A router’s role is divided into three functional planes. The management plane handles local administration and monitoring tasks, such as maintaining counters and system state. The control plane communicates with neighbouring devices and computes routing information for the network. The forwarding plane deals with live traffic: When a packet arrives, its header is rewritten as needed, and the packet is forwarded to the next hop based on the Forwarding Information Base (FIB). This article focuses on the architecture of the forwarding plane.
RIB, FIB, and forwarding architectures
Routers maintain two primary databases: The Routing Information Base (RIB), built using routing protocols like OSPF, IS-IS, and BGP, and the Forwarding Information Base (FIB), which is derived from the RIB and used for packet forwarding.
Forwarding architectures can be either centralized or distributed. In a centralized design, a single FIB resides on the supervisor alongside the control plane, while in a distributed design, the FIB is replicated to line cards, allowing each line card to forward packets locally.
Distributed forwarding in practice
In a distributed forwarding architecture, packet forwarding is carried out by switching chips on the line cards. Some implementations add an internal header to Ethernet frames, while others convert frames into fixed-size cells for internal transport.

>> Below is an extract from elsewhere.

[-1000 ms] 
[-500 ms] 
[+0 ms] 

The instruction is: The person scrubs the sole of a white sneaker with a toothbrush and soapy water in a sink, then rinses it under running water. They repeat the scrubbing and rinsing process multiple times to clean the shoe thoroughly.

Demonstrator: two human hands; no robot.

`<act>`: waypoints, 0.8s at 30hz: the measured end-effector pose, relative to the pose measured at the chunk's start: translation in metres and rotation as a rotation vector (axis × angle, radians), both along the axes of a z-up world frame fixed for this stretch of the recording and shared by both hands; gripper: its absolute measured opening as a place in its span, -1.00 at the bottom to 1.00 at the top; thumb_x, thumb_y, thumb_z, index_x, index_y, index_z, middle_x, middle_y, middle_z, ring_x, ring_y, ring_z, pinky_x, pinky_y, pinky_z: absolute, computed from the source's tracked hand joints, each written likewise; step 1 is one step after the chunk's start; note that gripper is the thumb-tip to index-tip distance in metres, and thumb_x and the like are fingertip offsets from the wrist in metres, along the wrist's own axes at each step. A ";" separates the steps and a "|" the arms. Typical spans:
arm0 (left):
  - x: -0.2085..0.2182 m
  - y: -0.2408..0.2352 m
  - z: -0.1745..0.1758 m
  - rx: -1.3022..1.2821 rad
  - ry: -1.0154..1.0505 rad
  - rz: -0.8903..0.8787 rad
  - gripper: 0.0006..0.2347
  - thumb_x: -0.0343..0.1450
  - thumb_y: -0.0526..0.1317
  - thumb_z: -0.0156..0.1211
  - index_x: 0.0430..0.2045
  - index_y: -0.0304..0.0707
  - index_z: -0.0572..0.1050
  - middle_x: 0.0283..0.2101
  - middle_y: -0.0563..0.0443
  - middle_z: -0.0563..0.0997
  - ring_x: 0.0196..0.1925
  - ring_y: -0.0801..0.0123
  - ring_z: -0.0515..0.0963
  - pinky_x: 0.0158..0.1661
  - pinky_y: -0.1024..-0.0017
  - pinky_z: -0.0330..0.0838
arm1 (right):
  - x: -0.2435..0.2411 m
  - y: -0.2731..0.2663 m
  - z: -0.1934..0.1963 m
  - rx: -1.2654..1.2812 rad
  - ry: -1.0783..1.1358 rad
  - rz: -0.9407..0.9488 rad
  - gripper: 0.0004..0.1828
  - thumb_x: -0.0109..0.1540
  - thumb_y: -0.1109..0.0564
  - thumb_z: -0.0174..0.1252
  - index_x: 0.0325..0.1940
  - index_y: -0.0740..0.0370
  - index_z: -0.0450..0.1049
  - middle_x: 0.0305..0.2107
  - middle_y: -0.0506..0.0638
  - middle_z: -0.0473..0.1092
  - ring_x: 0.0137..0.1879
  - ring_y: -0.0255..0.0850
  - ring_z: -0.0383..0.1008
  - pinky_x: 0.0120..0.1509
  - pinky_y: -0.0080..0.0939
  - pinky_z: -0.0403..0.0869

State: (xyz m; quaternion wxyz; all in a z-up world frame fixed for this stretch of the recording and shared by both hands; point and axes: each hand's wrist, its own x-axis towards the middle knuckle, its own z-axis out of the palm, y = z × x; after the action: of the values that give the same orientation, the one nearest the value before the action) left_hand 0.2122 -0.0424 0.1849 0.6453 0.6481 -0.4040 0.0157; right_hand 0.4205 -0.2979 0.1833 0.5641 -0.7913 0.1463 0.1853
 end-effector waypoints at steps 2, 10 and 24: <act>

The Broadcom DNX/Jericho series exemplifies a cell-based distributed forwarding architecture. Packet processing in DNX occurs in stages: Incoming packets are first examined by the ingress packet processor, which determines the output destination using the FIB. The ingress transmit processor then segments packets into cells and sends them to the fabric interface. At the egress side, the receive processor reassembles the cells into full packets, and the egress transmit processor applies any necessary header updates, such as next-hop DMAC changes, VLAN tagging, or tunnel encapsulation, based on instructions from the ingress stage.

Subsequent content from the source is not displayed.